Риз: С тобой все нормально?

Я ждала ответа более пятнадцати минут.

Ничего.

Тогда я решила лечь спать. Утром все наладиться.

Или я так думала.

Когда на следующее утро я подошла к подъездной дорожке, Фишер уже ждал меня, а ведь еще не было шести.

— Доброе утро, — улыбнулась я, запрыгивая в машину и закидывая сумку на заднее сиденье.

— Доброе утро. — Он наигранно улыбнулся мне меньше чем на секунду и включил передачу.

Я дала ему время. Пять минут. Десять минут.

Он ничего не сказал и включил музыку, и накрутил звук почти на максимум.

— Как у тебя обстоят дела с машиной? — Он нарушил молчание.

— Дела с машиной?

— Ты разговаривала с бабушкой и дедушкой?

— Да. — Я обратила внимание на стоп-сигналы перед нами, когда мы остановились на светофоре.

— И что?

— И они не собираются давать мне деньги на Porsche, что глупо, потому что это мои чертовы деньги.

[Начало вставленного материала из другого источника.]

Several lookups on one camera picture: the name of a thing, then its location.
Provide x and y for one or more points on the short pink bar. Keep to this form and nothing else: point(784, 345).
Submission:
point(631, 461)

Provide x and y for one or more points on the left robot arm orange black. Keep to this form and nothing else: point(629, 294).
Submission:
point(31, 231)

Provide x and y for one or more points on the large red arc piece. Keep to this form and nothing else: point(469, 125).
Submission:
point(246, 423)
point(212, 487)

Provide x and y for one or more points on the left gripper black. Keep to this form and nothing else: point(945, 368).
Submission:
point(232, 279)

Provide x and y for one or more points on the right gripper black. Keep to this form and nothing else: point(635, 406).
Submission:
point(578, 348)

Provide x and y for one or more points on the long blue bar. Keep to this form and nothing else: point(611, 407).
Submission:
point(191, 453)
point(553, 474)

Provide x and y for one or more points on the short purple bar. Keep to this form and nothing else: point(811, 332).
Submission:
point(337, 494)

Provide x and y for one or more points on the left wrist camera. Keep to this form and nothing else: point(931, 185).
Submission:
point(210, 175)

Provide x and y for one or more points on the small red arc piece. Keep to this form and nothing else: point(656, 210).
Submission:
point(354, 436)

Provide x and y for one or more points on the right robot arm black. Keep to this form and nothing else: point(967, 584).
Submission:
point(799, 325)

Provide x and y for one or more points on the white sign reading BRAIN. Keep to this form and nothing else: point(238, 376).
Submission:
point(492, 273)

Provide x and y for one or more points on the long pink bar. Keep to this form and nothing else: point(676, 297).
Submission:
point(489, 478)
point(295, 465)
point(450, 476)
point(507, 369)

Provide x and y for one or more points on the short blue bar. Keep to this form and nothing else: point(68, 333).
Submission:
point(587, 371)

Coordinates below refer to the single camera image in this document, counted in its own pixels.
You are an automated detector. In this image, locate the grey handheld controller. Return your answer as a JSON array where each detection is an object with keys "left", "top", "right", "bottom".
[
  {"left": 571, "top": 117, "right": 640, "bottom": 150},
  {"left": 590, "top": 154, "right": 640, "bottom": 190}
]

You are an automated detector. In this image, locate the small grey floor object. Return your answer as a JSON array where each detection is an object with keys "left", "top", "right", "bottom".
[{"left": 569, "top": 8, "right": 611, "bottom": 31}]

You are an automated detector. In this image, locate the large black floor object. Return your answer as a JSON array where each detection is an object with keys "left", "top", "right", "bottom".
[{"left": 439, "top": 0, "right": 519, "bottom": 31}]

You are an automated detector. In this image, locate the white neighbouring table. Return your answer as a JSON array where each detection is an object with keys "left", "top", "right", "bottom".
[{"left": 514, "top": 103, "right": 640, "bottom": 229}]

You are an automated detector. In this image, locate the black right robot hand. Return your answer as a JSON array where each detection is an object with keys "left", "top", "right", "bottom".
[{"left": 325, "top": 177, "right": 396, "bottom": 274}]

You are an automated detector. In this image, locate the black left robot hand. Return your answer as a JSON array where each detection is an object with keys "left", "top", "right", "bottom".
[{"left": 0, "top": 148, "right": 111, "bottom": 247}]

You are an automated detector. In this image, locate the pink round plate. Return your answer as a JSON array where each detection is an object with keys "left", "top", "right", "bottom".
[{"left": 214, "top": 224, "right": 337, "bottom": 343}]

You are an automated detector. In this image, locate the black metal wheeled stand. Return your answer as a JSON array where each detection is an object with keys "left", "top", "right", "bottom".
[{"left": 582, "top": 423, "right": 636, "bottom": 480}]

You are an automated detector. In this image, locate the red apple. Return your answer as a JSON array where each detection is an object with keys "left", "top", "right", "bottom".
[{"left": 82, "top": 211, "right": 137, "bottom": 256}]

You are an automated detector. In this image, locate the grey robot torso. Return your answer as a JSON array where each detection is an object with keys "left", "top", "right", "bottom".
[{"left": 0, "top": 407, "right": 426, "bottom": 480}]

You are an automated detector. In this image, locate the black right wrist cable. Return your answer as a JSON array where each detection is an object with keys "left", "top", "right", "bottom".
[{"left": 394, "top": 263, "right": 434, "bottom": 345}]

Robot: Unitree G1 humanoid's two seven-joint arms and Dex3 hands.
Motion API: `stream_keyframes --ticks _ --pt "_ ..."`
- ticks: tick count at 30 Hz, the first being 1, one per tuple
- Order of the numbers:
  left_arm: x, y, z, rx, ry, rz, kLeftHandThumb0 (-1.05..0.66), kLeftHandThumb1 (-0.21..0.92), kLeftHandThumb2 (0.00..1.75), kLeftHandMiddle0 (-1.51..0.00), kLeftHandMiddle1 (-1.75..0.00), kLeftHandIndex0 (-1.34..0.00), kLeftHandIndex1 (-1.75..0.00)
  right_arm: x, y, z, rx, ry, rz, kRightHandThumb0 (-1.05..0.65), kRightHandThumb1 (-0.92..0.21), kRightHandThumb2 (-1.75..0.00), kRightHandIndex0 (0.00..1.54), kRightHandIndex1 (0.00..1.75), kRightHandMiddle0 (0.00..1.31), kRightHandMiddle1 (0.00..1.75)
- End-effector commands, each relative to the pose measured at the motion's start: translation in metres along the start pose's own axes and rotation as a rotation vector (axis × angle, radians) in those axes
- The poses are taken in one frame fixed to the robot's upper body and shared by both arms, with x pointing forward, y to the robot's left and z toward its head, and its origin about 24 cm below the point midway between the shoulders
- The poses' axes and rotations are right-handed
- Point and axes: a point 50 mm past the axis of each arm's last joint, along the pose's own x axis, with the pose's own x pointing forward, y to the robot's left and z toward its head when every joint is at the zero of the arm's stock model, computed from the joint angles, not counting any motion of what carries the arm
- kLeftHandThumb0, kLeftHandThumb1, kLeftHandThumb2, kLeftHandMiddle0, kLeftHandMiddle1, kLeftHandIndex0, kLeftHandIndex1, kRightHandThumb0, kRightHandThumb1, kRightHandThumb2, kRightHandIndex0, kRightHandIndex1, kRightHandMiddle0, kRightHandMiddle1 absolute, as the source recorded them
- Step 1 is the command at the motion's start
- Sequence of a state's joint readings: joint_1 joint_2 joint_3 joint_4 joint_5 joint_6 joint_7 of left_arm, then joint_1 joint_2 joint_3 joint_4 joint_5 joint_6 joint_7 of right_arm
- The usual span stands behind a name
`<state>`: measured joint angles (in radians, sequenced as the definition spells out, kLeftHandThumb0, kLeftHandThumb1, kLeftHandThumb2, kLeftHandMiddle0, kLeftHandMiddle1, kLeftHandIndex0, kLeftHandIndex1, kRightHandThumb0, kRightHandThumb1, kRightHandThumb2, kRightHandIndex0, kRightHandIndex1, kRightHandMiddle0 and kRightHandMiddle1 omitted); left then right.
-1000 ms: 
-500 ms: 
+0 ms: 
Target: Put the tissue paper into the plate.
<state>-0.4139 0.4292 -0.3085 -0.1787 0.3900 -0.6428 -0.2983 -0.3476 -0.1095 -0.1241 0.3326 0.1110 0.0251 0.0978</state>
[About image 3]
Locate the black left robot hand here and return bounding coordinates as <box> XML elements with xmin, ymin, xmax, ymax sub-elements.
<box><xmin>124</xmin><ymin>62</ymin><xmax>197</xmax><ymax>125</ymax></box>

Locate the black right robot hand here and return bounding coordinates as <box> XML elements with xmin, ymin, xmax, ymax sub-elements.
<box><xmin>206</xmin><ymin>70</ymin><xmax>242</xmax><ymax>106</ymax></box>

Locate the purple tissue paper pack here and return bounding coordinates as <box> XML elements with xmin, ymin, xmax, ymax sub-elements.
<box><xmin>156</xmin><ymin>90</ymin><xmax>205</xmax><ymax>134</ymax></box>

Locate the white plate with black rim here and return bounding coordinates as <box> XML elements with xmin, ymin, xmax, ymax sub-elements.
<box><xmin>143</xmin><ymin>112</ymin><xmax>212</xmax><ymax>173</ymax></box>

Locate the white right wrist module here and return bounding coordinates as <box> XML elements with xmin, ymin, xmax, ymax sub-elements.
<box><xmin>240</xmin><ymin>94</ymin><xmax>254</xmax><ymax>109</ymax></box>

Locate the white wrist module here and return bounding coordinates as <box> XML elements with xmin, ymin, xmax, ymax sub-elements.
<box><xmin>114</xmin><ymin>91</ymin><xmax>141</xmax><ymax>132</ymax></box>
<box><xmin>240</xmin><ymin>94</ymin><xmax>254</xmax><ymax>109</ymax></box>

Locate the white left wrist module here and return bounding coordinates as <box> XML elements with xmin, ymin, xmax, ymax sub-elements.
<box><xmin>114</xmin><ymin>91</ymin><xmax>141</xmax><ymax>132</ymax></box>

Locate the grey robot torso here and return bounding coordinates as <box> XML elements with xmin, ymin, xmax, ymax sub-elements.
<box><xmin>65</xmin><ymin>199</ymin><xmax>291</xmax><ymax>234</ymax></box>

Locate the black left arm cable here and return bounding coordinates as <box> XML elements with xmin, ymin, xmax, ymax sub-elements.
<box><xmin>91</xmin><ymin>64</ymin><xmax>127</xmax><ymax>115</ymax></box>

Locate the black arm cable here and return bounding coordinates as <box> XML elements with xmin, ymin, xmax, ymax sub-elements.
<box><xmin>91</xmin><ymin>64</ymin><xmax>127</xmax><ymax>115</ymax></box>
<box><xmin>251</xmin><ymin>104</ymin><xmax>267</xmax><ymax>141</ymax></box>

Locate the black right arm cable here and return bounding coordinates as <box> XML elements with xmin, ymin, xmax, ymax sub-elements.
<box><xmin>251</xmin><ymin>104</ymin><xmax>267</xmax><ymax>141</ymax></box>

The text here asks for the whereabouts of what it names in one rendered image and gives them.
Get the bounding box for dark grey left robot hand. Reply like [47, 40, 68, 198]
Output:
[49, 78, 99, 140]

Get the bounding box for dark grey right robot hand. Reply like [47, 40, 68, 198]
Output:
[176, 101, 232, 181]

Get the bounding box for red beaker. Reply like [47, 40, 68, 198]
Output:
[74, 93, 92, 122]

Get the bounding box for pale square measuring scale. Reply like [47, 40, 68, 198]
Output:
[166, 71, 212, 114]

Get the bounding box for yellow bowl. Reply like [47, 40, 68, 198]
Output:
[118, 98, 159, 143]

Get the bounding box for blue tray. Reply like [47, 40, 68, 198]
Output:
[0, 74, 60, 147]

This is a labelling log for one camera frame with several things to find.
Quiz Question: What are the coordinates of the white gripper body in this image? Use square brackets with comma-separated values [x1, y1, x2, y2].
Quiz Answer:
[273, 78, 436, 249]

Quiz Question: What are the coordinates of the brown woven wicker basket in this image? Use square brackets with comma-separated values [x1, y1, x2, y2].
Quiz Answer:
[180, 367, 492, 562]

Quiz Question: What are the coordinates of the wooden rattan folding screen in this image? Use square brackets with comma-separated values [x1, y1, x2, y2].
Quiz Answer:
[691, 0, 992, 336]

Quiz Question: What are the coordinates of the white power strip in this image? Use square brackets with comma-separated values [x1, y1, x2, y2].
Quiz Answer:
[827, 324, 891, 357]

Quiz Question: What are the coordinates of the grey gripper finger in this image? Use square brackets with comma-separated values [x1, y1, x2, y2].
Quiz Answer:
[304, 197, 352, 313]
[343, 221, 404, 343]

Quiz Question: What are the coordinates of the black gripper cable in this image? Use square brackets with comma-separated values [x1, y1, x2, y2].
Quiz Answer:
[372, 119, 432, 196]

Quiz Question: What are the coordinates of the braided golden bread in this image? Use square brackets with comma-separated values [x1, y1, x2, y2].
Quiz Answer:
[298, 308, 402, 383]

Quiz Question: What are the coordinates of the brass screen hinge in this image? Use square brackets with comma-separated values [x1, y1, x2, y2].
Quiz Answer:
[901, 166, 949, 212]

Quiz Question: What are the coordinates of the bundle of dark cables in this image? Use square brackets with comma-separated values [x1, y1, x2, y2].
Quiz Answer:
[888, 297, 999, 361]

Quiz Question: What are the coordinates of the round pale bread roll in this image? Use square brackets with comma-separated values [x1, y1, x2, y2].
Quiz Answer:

— Значит, ты возьмешь Forester?

Я пожала одним плечом и вздохнула.

— Наверное, да.

— Отлично. Пусть переведут деньги на твой счет, и мы поедем за машиной завтра, если она еще там. Или ты можешь поехать с Рори или Брендоном. Мне все равно.

Ему действительно было все равно. Именно это я и хотела услышать. Роуз была права. Фишер разобьет мое сердце. Пока мы ждали, когда сменится цвет светофора, мое сердце унеслось прочь. Убежало.

Подальше от голого рыбака.

Я не знала, что побудило меня сделать следующий шаг. Я не помню, чтобы мой мозг принимал какое-то грандиозное решение. Это был инстинкт. Импульс. Выживание.

Схватив рюкзак с заднего сиденья и отстегнув ремень безопасности, я выпрыгнула из машины.

— Риз!

Пробираясь через три полосы остановившегося транспорта, я спринтерским бегом преодолела крутой спуск в кювет, и мои ботинки заплескались в небольшой луже стоячей воды.

Вниз по менее оживленной улице.

Через парк.

Через чей-то задний двор.

По другой жилой улице.

Остановившись на автобусной остановке.

Наклонившись, я уперлась руками в колени и несколько секунд пыталась перевести дыхание, прежде чем рухнуть на скамейку позади себя.

В боковом кармане сумки завибрировал телефон. Я проигнорировала его.

Как я оказалась здесь? Менее чем двадцатью четырьмя часами ранее я лежала на кровати Фишера. Мы смеялись.

Прикасались.

Целовались.

Существовали, только друг для друга.

Он вселял в меня надежду.

Мой телефон продолжал вибрировать, и я вытащила его из кармана, чтобы отключить.

Это был Фишер.

И от него уже пришла целая череда сообщений.

Где ты?

Ответь на свой телефон.

Мне очень жаль.

Пожалуйста, возьми трубку.

Не заставляй меня звонить Рори.

Или в полицию.

Мне было восемнадцать. Он не позвонит в полицию. И я не верила, что он позвонит Рори. Не сразу.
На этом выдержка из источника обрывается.